*WORK TO BE COMPLETED*.
Search term "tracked": copy each line of the data containing it.

※

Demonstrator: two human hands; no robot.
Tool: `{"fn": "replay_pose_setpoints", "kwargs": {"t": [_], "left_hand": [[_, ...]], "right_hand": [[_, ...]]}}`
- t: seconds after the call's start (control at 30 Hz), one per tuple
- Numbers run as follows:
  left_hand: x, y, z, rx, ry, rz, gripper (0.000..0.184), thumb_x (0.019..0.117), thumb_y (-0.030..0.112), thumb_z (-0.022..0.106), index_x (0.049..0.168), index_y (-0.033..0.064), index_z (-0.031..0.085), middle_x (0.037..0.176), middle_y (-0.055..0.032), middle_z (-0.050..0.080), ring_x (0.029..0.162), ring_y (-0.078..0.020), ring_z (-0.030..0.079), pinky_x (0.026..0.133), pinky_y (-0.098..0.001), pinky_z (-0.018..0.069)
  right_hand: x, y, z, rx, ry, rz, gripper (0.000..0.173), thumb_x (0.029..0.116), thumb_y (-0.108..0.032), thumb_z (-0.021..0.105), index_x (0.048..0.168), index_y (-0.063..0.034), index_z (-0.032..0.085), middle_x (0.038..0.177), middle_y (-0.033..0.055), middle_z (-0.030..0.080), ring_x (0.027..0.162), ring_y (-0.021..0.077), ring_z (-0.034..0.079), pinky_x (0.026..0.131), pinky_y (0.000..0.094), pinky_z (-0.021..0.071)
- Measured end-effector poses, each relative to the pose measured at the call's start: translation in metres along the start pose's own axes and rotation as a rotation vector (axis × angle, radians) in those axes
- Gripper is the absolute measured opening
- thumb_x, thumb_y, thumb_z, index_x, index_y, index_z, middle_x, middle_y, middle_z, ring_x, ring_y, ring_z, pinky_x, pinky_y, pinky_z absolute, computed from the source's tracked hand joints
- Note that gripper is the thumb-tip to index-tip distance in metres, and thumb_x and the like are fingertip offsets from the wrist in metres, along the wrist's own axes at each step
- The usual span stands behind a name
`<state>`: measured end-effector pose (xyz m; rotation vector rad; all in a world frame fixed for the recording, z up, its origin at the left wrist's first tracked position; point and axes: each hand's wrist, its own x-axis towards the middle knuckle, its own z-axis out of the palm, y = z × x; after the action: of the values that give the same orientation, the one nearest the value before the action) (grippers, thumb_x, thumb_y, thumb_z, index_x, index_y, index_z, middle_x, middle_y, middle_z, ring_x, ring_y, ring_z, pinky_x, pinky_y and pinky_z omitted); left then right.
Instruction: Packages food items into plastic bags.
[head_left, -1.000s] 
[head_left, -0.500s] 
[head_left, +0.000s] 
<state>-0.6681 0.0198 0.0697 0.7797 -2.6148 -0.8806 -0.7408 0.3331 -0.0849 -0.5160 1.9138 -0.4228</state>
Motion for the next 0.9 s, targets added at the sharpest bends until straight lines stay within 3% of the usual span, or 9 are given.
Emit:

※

*RESPONSE TO THIS TASK*.
- thumb_x, thumb_y, thumb_z, index_x, index_y, index_z, middle_x, middle_y, middle_z, ring_x, ring_y, ring_z, pinky_x, pinky_y, pinky_z absolute, computed from the source's tracked hand joints
`<state>`: measured end-effector pose (xyz m; rotation vector rad; all in a world frame fixed for the recording, z up, its origin at the left wrist's first tracked position; point and axes: each hand's wrist, its own x-axis towards the middle knuckle, its own z-axis out of the palm, y = z × x; after the action: of the values that give the same orientation, the one nearest the value before the action) (grippers, thumb_x, thumb_y, thumb_z, index_x, index_y, index_z, middle_x, middle_y, middle_z, ring_x, ring_y, ring_z, pinky_x, pinky_y and pinky_z omitted); left then right.

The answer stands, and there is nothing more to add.